Profile Scores

Suppose you have used MultiBLUP to create a prediction model (list of effect sizes) and wish to predict the phenotypic values for new individuals for whom you have genotypic data. To obtain the predicted phenotypes for these individuals, use the argument

--calc-scores <output>

which requires the following options (to restrict to a subset of data, see Data Filtering):

--scorefile <scorefile> - to provide the sets of effect sizes (in the format described below)

–bfile/–chiamo/–sp/–speed <prefix> - to specify data files (see File Formats)

--power <float> - predictor values are scaled by [2fj(1-fj)]^(power/2), where fj is the MAF of predictor j. Therefore, if your scorefile contains raw effect sizes (which is generally the case), you should use --power 0, but if your scorefile contains standardized effect sizes, use --power -1.

The score file should have one row per predictor and 4+X columns, where X is the number of models provided.
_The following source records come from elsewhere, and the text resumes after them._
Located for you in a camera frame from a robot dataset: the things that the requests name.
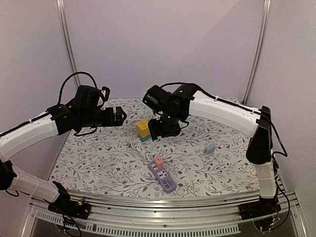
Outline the teal power strip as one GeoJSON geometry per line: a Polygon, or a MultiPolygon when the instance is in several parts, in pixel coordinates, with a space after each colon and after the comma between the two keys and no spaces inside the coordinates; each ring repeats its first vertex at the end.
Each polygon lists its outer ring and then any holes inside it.
{"type": "Polygon", "coordinates": [[[141,142],[146,142],[149,139],[151,139],[151,135],[150,134],[145,136],[145,137],[142,137],[141,135],[138,135],[138,136],[139,136],[139,139],[140,139],[141,142]]]}

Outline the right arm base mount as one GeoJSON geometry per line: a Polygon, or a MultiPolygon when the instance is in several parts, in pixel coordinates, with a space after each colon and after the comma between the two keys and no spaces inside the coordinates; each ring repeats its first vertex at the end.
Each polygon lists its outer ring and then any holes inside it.
{"type": "Polygon", "coordinates": [[[253,219],[265,215],[270,215],[281,211],[281,206],[277,197],[261,198],[258,201],[240,204],[238,206],[239,215],[242,220],[253,219]]]}

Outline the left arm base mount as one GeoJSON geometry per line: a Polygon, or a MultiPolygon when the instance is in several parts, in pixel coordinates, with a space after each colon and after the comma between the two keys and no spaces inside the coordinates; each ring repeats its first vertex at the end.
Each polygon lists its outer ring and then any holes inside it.
{"type": "Polygon", "coordinates": [[[87,220],[90,215],[91,205],[85,201],[79,202],[59,197],[55,202],[49,204],[48,210],[73,218],[87,220]]]}

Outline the light blue plug adapter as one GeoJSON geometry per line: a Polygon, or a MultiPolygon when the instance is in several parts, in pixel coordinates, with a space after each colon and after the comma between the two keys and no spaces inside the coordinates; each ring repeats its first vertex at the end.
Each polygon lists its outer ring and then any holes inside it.
{"type": "Polygon", "coordinates": [[[215,149],[216,149],[216,146],[213,145],[213,144],[210,144],[210,145],[208,145],[208,146],[205,147],[204,153],[205,153],[206,155],[210,155],[210,154],[212,154],[212,153],[215,152],[215,149]]]}

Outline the yellow cube socket adapter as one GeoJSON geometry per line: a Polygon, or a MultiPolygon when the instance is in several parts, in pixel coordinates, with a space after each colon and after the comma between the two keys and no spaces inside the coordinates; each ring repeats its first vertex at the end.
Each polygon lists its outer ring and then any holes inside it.
{"type": "Polygon", "coordinates": [[[137,122],[136,125],[135,125],[137,134],[140,137],[142,137],[142,138],[145,138],[148,135],[150,135],[150,130],[149,130],[149,127],[148,127],[148,123],[149,123],[148,120],[143,119],[143,120],[137,122]]]}

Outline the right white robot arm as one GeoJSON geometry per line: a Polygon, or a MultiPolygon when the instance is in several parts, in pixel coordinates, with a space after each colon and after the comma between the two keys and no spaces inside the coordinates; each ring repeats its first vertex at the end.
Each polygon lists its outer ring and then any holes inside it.
{"type": "Polygon", "coordinates": [[[174,92],[154,85],[143,97],[143,103],[160,117],[149,121],[153,140],[175,137],[181,132],[179,122],[186,123],[188,116],[210,119],[231,127],[250,138],[246,158],[255,167],[259,181],[259,200],[239,206],[240,212],[254,216],[281,210],[278,202],[280,187],[277,184],[279,165],[273,151],[272,135],[277,130],[272,122],[271,110],[262,106],[253,108],[214,96],[194,83],[178,82],[174,92]]]}

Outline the purple power strip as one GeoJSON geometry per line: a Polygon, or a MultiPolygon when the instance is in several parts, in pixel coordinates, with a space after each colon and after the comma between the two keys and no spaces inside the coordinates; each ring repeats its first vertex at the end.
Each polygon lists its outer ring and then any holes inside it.
{"type": "Polygon", "coordinates": [[[171,178],[168,171],[164,167],[159,169],[154,162],[151,162],[149,164],[149,170],[152,172],[153,176],[167,194],[176,190],[177,185],[175,181],[171,178]]]}

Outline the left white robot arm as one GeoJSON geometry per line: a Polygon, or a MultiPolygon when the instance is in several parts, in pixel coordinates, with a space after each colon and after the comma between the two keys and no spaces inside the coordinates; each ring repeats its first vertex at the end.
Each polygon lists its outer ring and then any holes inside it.
{"type": "Polygon", "coordinates": [[[95,132],[99,127],[122,126],[126,113],[121,107],[106,107],[110,89],[99,89],[81,85],[73,99],[62,104],[59,94],[56,105],[26,122],[17,125],[0,135],[0,189],[24,193],[41,198],[54,206],[62,214],[70,214],[73,203],[68,200],[67,190],[58,182],[48,182],[15,167],[10,159],[22,150],[45,139],[74,131],[76,136],[85,127],[95,132]]]}

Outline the pink plug adapter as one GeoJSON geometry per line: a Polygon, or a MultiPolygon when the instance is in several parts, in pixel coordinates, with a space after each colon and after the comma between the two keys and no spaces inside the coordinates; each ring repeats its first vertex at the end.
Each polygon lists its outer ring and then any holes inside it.
{"type": "Polygon", "coordinates": [[[154,157],[154,163],[158,169],[163,169],[163,160],[160,156],[154,157]]]}
The first 4 columns provide the predictor name, Allele 1 (test allele), Allele 2 (reference allele) and the predictor centre; the remaining columns provide the predictor effect sizes for each model. The file should have a header row also containing 4+X elements, the first of which must read "Predictor".

For example, suppose the scorefile contains
Predictor A1 A2 Centre Axis_1 Axis_2
rs1 A C 0.5 0.3 -0.1
rs2 G A 0.3 -0.2 0.4

The first risk profile will be (assuming we use --power 0)
P1 = 0.3 (S[rs1,A] - 0.5) - 0.2 (S[rs2,G] - 0.3)
while the second risk profile will be
P2 = -0.1 (S[rs1,A] -0.5) + 0.4 (S[rs2,G] - 0.3)
where S[X,Y] is the count of Allele Y at Predictor X .

So for example, for Profile 1, for each individual, LDAK will add on 0.3 times the (centred) allele count for rs1 (with respect to Allele A), then subtract 0.2 times the (centred) allele count for rs2 (with respect to Allele G). Note that if we had instead used --power -1, then the S[X,Y] represent standardized allele counts.

Centre corresponds to the mean allele count, so when considering SNP data, will typically be twice the minor allele frequency. If you set centre to NA for a predictor, LDAK will use the observed mean. LDAK assumes each individual has two alleles, so that A2 allele count = 2 - A1 allele count. Therefore, be careful when using non-SNP data; the best solution is to keep the order of alleles for each predictor the same for the data and score files.